Caminamos dos horas por el cráter y volvemos a coger la moto, esta vez por la llanura de la falda del volcán salpicada de hogares de pastores masais y cercados para ganado. Timothy va parando a saludar y de todas ellas salen montones de niños ofreciendo sus cabezas para recibir nuestro saludo-bendición. Llegamos a los terrenos de la familia que hoy me acogerá. Más niños. Muchos. Es un núcleo familiar de varios hermanos con sus padres, mujeres e hijos.

Las casas están hechas de palos, adobe y estiércol con un plástico cubierto de hojas como techo. El lugar es pobre, pero no sucio. Vistas magnificas de la enorme planicie y de cielos infinitos. La sensación es de una autenticidad de escalofrío. 

Tomamos té con leche y chapati. Toda la familia está delante mío mirándome con curiosidad y haciéndome preguntas a través de una de las niñas que sabe algo de inglés. Hoy soy el programa de la televisión que no tienen.

Traen un brasero para calentar la habitación. Se agradece. Uno de los hermanos de la familia me viene a buscar para enseñarme como encierran el ganado. Todos colaboran. Unos cuentan las piezas, otros separan, otras ordeñan… No es un buen año de lluvias, me explican, y están preocupados. De cenar me traen arroz y patata hervida. Todo es de una sencillez abrumadora. No se necesita más. Me conviene descansar y no tardo. Son las 9,30.

Timothy trae al día siguiente plátanos y tomates para desayunar y me lleva a unas impactantes cuevas de película. La oscuridad es total si apagas las linternas, y las piedras caídas en las entradas auguran que, un día u otro, todo caerá. No será hoy… supongo. Esto no es ninguna atracción, es aventura real. Huele a madriguera de animal y excrementos y huesos esparcidos por el suelo lo confirman. Aquí, por la noche duermen, en alguna de las cuevas, babuinos pero, en otras, concretamente en una de ellas seguro, hay o ha habido recientemente un depredador grande. ¿Un leopardo? Ningunas ganas de hacer comprobaciones. Salgo más que acongojado.

Otra paliza en moto por esta llanura de arena, piedra, espiga seca y cactus me lleva de vuelta a Suswa. Un matatu de remate y ya estoy en Naivasha otra vez.
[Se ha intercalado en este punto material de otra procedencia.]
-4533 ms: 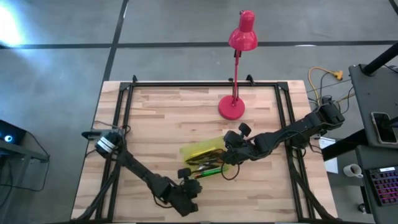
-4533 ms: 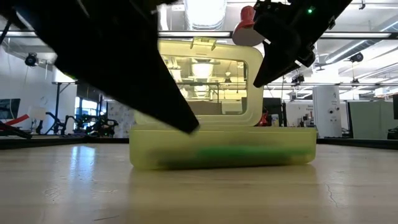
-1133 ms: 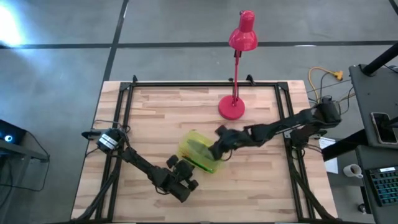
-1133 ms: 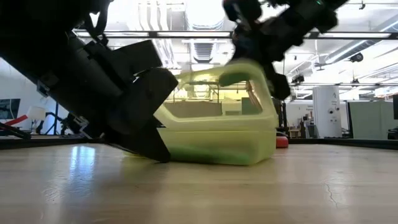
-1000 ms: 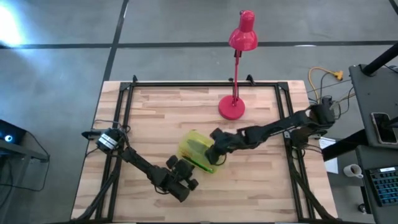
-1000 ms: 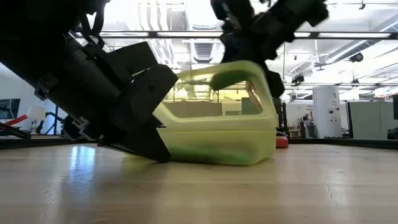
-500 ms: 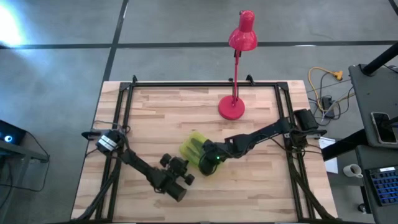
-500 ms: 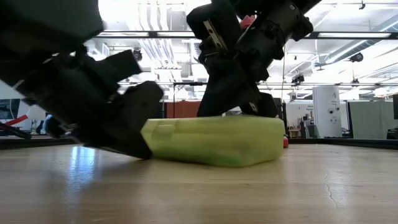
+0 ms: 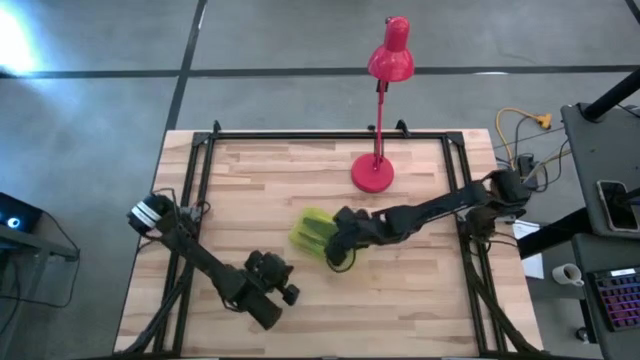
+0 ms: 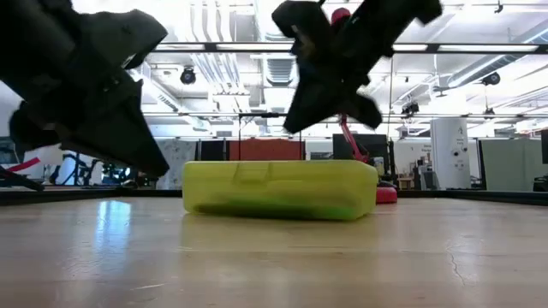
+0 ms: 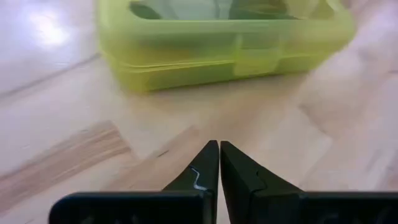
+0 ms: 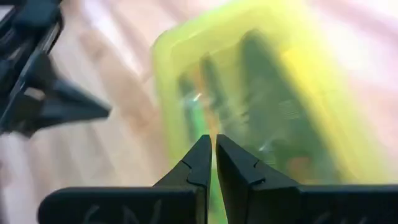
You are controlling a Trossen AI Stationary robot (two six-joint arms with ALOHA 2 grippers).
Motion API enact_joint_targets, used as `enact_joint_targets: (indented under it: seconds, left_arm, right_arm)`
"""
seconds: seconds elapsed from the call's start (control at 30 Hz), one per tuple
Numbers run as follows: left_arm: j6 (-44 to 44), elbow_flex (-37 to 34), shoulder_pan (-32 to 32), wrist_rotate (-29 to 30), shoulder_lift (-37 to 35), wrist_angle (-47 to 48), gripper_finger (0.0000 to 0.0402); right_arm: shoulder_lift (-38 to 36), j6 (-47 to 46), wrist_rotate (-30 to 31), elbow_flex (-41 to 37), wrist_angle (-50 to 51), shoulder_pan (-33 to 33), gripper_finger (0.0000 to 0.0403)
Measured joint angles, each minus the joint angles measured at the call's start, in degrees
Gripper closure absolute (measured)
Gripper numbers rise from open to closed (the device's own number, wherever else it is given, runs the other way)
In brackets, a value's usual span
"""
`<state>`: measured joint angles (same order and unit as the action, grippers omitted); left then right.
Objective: Pick & place school supplies into a supply box
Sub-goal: Return to Home Position
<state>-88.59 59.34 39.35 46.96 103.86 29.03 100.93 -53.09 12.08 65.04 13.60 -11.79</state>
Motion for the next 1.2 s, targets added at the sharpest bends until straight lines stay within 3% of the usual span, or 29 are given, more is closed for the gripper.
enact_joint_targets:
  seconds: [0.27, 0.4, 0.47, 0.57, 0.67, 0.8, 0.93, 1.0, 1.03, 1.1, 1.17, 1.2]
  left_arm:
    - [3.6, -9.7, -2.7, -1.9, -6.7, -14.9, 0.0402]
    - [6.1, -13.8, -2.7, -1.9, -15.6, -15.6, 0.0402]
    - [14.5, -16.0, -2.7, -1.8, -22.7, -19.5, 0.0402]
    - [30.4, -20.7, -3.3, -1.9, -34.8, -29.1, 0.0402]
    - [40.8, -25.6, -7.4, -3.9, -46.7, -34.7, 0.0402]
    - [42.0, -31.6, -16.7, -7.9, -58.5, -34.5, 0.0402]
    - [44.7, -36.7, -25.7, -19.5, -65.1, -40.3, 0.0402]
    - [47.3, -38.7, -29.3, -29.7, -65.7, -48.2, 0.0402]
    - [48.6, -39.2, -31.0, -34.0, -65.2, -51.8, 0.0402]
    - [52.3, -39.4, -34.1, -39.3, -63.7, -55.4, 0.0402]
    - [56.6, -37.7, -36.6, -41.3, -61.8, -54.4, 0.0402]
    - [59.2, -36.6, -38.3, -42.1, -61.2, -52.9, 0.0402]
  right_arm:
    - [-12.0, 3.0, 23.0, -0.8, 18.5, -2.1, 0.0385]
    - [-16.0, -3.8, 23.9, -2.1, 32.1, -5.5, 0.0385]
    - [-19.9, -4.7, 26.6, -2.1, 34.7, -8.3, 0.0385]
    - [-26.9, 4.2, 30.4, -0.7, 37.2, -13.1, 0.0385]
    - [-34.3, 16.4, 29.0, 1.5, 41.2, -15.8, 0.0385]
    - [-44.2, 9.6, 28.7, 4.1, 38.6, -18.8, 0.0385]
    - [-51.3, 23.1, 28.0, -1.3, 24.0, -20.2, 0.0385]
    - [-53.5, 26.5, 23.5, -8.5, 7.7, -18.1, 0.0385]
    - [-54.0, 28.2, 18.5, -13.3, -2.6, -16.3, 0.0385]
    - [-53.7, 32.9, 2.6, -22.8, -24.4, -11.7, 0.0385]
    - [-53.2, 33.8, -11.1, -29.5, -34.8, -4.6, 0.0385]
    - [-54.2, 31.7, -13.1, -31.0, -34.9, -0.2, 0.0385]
Una aventura más. Puedo decir que he pasado 24 horas con una familia masai. Sin disfraces, ni bailes ni ceremonias turísticas. La vida de esta gente tal cual es, cruda y sin aderezos. Una vida donde una mujer vale menos de 1.000 $ en agua o ganado, donde no se cultiva nada porque aquí no crece nada, donde la misma familia atiende los partos y muchos de los niños nacen con deficiencias por anoxia, donde, en realidad, da igual que un hijo nazca hiperinteligente o deficiente mental porque, al fin y al cabo, lo único que hará el resto de su vida es manejar una azada y ordeñar vacas…

Sí, sí, todo esto hoy y aquí mismo, en este Mundo. Impresiona, impresiona mucho.